SAT still standard of merit, despite growing doubts

Colleges admit flaws, but see value of tests

May 05, 2001|By Michael Hill | Michael Hill,SUN STAFF

In the days ahead, as the admissions process comes to a close, Maryland's colleges and universities will undoubtedly be pointing to rising SAT scores as proof of their schools' increasing quality.

Even as more educators -- across the country and in Maryland -- are questioning its value, the SAT remains the gold standard of academic merit.

"The SAT is the best measure we have right now of a student's ability to read and think and compute, because grades mean different things in different settings," says Freeman A. Hrabowski III, president of the University of Maryland, Baltimore County and an ardent defender of the test. "It would be a serious mistake to abandon these tests."

Still, the chorus of criticism has been rising.

In the past few years, a number of private colleges and universities have stopped requiring SAT scores of their applicants -- 383 of the nation's schools, according to FairTest, a Massachusetts-based group that advocates less reliance on standardized tests.

In the past few months, the president of the California university system called for his schools to join that movement.

Recently, the president of the National Urban League was joined by numerous business leaders in urging schools to cease relying on SAT scores lest they fail to educate the future leaders of America.

"Many studies have shown that `gatekeeper' tests are inadequate and unreliable predictors of future prosperity and productivity in life," says Urban League President Hugh Price. "The predictive power of the SAT fades after the first year of college."

Western Maryland College is the only school in Maryland that has joined this movement.
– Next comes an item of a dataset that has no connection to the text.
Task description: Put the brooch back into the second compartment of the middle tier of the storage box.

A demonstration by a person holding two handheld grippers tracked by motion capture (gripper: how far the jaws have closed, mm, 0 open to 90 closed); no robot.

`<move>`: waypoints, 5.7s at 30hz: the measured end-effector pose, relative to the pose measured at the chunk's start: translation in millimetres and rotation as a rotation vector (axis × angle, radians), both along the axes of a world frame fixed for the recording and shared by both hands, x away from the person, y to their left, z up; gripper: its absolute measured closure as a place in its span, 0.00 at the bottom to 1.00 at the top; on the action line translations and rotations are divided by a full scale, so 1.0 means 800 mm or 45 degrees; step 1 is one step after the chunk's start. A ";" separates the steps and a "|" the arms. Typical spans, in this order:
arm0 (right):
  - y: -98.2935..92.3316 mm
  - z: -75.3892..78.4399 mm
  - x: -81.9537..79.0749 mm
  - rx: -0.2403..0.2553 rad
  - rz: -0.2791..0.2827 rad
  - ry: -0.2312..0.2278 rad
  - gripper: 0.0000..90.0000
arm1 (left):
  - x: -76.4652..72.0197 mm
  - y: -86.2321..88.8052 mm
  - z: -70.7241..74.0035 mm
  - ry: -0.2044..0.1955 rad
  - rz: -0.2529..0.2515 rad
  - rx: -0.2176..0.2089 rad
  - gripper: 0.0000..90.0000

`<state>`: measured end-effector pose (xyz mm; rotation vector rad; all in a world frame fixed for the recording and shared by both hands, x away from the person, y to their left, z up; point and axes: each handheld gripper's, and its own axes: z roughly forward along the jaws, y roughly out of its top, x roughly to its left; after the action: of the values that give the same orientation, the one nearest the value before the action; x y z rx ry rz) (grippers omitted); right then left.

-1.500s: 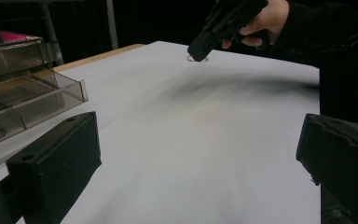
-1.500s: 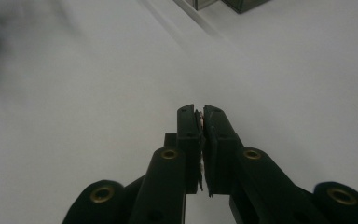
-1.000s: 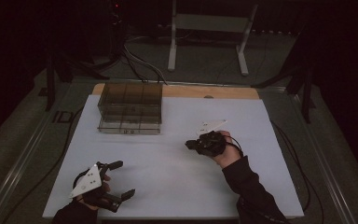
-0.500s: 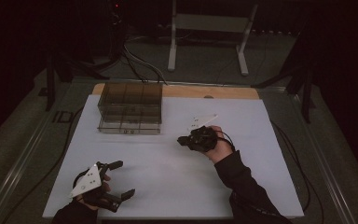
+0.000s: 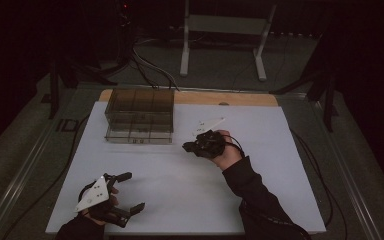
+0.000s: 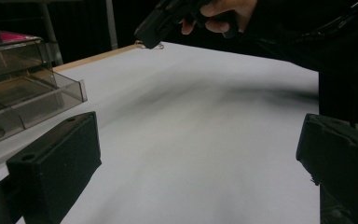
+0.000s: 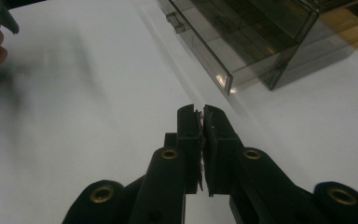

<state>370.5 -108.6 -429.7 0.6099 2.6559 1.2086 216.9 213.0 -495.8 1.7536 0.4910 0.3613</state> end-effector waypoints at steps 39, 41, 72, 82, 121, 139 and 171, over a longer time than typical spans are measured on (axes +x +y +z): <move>0.122 0.010 0.043 0.031 0.076 -0.006 0.95 | -0.001 0.000 -0.001 -0.001 -0.005 0.015 0.00; 0.129 0.011 0.046 0.027 0.080 -0.005 0.95 | -0.001 0.000 0.000 0.000 -0.006 0.005 0.00; 0.186 0.005 0.104 -0.031 0.081 0.017 0.95 | -0.001 0.004 0.000 0.007 0.005 -0.022 0.00; 0.197 -0.008 0.117 -0.043 0.038 0.016 0.95 | -0.001 0.004 0.002 0.004 0.007 -0.034 0.00; 0.172 0.018 0.066 0.111 0.043 0.041 0.27 | -0.001 0.003 0.002 0.004 0.012 -0.021 0.00; 0.115 0.041 0.048 0.175 0.033 0.033 0.00 | 0.000 0.004 0.002 0.001 0.023 -0.022 0.00; -0.052 0.025 -0.002 0.185 -0.160 -0.049 0.00 | -0.003 0.003 0.000 0.011 0.034 -0.011 0.00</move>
<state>369.2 -150.3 -409.6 0.7559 2.4732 1.3699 214.5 215.3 -495.9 1.7423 0.5216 0.3703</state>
This week, its faculty voted to make the SAT optional for applicants who are in the top 10 percent of their high school graduating class.

Charles Middleton, vice chancellor for academic affairs of the University System of Maryland, says the system -- which governs 11 state public campuses -- also will be looking into the issue.
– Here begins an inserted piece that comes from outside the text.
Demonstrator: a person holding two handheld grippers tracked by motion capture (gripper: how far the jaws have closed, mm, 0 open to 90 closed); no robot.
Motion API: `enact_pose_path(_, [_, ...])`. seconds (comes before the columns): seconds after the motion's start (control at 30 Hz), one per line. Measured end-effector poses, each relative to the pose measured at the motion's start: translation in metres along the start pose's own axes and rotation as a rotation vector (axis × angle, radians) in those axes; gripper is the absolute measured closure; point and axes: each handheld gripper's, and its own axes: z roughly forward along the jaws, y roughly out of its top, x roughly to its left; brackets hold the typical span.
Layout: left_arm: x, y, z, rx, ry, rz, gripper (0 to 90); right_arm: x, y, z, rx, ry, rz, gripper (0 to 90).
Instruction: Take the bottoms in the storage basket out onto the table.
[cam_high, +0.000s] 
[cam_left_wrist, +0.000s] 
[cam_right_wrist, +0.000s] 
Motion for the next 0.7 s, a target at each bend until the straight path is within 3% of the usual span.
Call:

"Some form of standardized testing will be used indefinitely into the future," Middleton says. "The key is which test is the best predictor of a student's ability to successfully do the work required at the university level."

Middleton notes that California system President Richard Atkinson, in calling for ending the use of the SAT I -- a measure of general aptitude for college-level work -- did not advocate abandoning standardized testing. He instead said there should be greater reliance on the SAT II, the achievement tests that measure competence in individual subjects.

Linda Clement, who headed admissions at the University of Maryland, College Park until she recently became dean of students, heads the board of trustees of the College Board, the organization that oversees the SAT. "I think people in recent years have misused the SAT," she says. "It was never designed to affix values to schools or to set real estate prices. It was designed many years ago as a way to identify talent and to do it in a standardized, normative kind of way."

Martha O'Connell, admissions dean at Western Maryland College, says the change there was to help attract applications from well-qualified students who might have difficulty with standardized tests.

"I do think it is a flawed exam," she says. "But I think at institutions like Western Maryland, we use it the way it is supposed to be used."

Most admissions officers say their problems are not with the test itself but with how the scores are used.

"Particularly in institutions that receive tens of thousands of applicants, it can become the primary sorter in the application process, even though the school's public position is that it is a secondary criterion," says Robert Massa, longtime enrollment dean at the Johns Hopkins University who is now dean of enrollment and student life at Dickinson College.

"In other words, if you have 10,000 applications for 500 spots, it is easy to use the SAT to determine who to focus your energy on," Massa said. "As a result, you have the potential to miss some incredible students whose SAT scores are below that institution's average."

Dickinson in Carlisle, Pa., is one of the schools that does not require a standardized test score from applicants. The decision was made in 1996, before Massa arrived on campus. He says that although 90 percent of applicants still submit scores, the decision has had a profound impact on the admissions process.

"Dickinson and a handful of other schools are putting their money where their mouth is," he says. "We say that the SAT is a secondary criterion, and by not requiring it, that makes it a secondary criterion.